How to complete this task.
Among the entries below, one stretch runs from the line that contains "Would you point at the right wrist" through the line that contains "point(234, 222)". Repeat that stretch exactly, ends included, and only that.

Saved data entries
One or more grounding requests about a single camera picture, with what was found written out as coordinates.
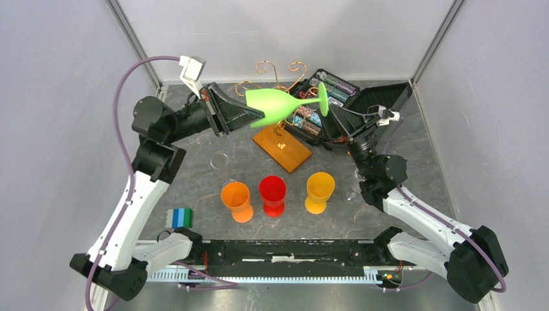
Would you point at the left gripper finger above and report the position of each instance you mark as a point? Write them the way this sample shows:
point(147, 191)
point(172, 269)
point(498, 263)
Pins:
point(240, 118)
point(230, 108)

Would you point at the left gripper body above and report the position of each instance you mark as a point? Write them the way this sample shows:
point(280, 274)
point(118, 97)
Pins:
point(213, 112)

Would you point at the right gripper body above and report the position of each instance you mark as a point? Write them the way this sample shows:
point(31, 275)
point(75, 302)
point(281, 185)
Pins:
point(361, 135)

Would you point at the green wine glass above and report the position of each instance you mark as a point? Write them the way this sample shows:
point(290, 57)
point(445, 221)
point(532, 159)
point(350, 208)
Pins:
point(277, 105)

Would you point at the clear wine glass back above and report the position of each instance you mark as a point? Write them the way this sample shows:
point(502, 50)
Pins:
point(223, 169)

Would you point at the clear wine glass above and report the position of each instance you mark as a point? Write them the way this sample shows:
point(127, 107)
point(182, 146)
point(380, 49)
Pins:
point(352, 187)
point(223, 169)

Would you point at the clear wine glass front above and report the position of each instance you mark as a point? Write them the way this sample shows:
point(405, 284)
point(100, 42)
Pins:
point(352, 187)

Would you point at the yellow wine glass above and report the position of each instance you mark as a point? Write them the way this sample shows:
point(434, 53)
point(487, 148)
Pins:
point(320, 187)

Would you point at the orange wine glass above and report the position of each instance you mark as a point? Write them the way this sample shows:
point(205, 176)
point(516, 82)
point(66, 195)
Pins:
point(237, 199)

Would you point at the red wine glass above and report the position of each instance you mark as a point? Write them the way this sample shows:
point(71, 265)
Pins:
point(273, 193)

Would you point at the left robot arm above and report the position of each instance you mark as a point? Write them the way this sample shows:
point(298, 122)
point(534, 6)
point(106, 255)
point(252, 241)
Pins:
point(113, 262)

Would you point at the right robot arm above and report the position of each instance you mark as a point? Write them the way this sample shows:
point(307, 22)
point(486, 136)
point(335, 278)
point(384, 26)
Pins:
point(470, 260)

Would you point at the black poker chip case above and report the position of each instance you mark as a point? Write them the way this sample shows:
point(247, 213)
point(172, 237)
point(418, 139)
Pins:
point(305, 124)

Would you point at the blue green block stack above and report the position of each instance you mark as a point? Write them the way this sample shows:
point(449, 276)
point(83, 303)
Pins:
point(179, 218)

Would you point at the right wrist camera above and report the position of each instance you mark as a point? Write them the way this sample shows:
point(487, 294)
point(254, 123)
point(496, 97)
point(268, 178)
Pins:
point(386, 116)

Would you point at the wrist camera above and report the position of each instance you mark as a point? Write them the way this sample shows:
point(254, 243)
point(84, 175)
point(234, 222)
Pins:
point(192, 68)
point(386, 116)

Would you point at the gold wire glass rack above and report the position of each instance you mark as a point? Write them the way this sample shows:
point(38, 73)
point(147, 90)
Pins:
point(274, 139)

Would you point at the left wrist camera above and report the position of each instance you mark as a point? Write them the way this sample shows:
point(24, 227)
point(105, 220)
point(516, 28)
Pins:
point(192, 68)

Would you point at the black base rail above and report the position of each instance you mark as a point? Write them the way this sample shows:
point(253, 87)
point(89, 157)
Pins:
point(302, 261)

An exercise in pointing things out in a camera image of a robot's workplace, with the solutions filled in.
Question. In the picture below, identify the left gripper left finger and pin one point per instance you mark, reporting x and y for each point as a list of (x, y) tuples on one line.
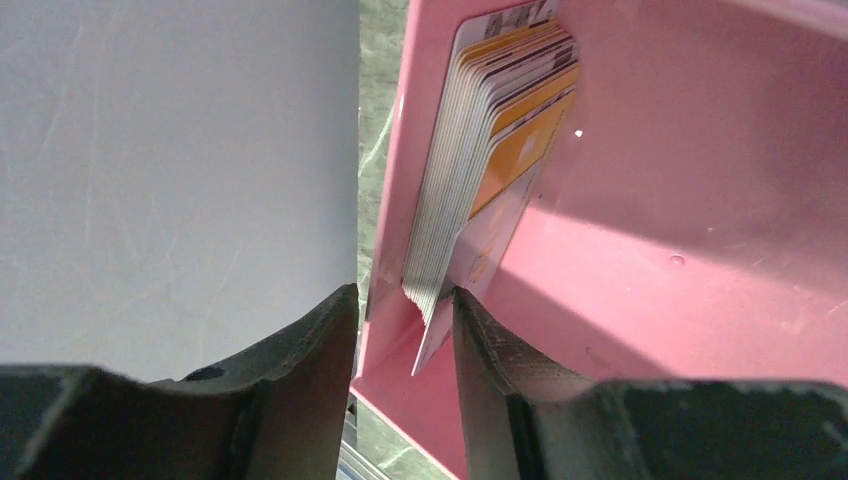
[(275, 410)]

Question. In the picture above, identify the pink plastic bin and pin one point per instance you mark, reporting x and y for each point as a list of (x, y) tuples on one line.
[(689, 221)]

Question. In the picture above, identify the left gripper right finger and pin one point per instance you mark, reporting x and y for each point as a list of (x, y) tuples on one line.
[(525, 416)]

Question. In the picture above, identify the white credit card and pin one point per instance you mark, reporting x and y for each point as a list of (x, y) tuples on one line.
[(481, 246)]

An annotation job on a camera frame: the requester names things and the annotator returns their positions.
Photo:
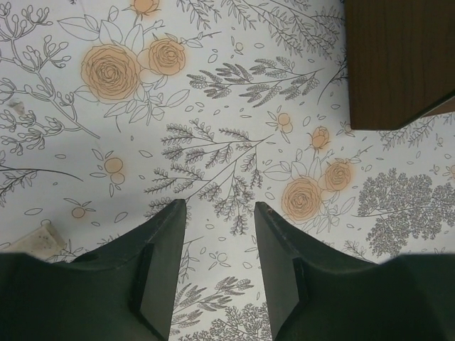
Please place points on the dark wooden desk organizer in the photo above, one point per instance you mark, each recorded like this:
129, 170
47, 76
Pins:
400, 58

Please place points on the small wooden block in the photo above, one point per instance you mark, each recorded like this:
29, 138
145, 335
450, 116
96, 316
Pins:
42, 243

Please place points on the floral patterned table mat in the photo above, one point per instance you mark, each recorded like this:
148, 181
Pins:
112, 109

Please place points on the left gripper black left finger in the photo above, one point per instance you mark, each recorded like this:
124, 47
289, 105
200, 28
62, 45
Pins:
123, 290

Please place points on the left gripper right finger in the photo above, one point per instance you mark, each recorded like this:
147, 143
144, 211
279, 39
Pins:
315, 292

Problem solution.
Would you point at the right wrist camera above and report the position of each instance you mark as a point? Write them the way this sample shows:
point(487, 294)
point(254, 123)
point(496, 97)
point(268, 178)
Pins:
point(386, 116)

Would you point at the wrist camera above and report the position of each instance you mark as a point? Write them the way this sample shows:
point(254, 243)
point(84, 175)
point(234, 222)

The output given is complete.